We already have an "old man" , he's 10 and an awesome dog. I'm hopeful when these two get a bit bigger, he'll help guide them along some on how a Pyr. should do their job. He gave them a serious sniffing over, and actually licked both of them when they got here. So fingers crossed.


----------



## Goatress (Feb 4, 2011)

Sigh.....
You'll have your work cut out for you....and they are missing out on vital interaction with the dam. Personally, I would have never done this. I would question the breeder's competence.

Do I even ask if they've been dewormed yet? How did the mother get attacked? How did they let that happen? Did she whelp out in a field?

It makes me wonder about the owners.....seriously.

This is where emotions get the best of people. Oh those cute cuddly puppies. Then reality sets in. I don't mean to sound negative or chastising to you, but taking pups away this soon is a big, big error. And the breeder should have done everything in their power to facilitate the mother's health and safety so she could have kept the pups. Your guess is as good as mine, as to what they will mature into. Good luck, you'll need it....


----------



## Maura (Jun 6, 2004)

They need interaction with your old dog as much as possible. If allowed, he will probably adopt them as best he can. This can make all the difference in their development.


----------



## hercsmama (Jan 15, 2004)

Momma was allowed to have them in the pasture. I feel the same as y'all do about it, trust me. Some feral dogs came after her, stupid breeder.
Our older Pyr, is actually quite interested in them. So I am hopeful, as I said. 
They went to the vet this morning, and he gave them a clean bill of health, so at least as far as.that, they're good.
A friend of ours has a momma, shes an Antolian(ap), her litter is about a week younger than these two. Do you think, if she is willing, we should try to foster them with her for a bit?


----------



## Grazer (Dec 23, 2011)

I think you should try.....it would for sure help. I just hope his female will be willing.
I've met a few dogs in my life who were removed from their litter too early for some reason, and they all seemed to have serious issues with being overly aggressive when they grew up.

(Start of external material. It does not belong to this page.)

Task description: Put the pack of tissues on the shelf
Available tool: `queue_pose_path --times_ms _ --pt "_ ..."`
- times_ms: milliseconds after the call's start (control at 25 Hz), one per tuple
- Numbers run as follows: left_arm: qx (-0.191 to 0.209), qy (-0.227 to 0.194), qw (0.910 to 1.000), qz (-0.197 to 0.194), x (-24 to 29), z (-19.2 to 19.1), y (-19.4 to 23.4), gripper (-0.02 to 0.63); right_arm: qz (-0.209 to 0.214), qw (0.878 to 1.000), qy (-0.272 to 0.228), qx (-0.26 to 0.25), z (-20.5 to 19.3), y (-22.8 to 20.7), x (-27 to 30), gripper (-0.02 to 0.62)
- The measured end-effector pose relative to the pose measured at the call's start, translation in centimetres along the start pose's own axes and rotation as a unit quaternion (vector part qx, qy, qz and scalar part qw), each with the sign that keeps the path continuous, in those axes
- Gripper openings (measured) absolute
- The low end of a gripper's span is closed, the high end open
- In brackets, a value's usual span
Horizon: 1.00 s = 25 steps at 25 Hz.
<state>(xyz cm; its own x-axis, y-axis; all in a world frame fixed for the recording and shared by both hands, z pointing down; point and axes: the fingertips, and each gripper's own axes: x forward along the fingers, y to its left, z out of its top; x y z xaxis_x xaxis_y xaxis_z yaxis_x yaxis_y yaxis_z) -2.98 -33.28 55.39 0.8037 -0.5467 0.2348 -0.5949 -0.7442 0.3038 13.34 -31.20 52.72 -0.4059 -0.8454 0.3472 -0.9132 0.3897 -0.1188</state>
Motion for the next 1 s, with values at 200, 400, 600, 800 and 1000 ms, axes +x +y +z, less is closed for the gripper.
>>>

One of them was a Polish Tatra Sheepdog, the other 2 were non LGD's.
Now granted the Tatra didn't had a good owner in the beginning, but still I think it's not going to be easy on you..
But perhaps with time, energy and effort you can get further than most other people in a similar case.


----------



## KSALguy (Feb 14, 2006)

i would at least TRY and let the pups foster with the other litter, if they are close enough in size and if you rub them really good with some of the new moms bedding it probably will work, just watch them and see, better than nothing really


----------



## CJBegins (Nov 20, 2009)

We fostered puppies from one momma to another. We put baby powder lightly on the foster pups and on the adopting litter. Mom couldn't tell a difference.


----------



## hercsmama (Jan 15, 2004)

Quick update. The fostering was a mess. Not good.:yuck:
They are home, and have decided that our old Pyr X is thier new mommy. He's good with it. 
They are eating machines, and growing like crazy. "Daddy/Mommy" let's them follow him everywhere, and they seem to be "listening" when he tells them not to do things!
Murphy likes to try chasing the chickens about the place, and everytime Buddy just woofs at him, he lies down, and just stops. They try to follow him on his perimeter walks, but it is still just a bit to far for them, so they sit and wait for him to come back! Too funny. 
So all in all, still hopeful that this whole mess turns out for the best. We shall see.:thumb:


----------



## emdeengee (Apr 20, 2010)

Murphy. Goes well with Maggie and I read somewhere that dogs respond well to two syllable names that end in the ie or y sound.


----------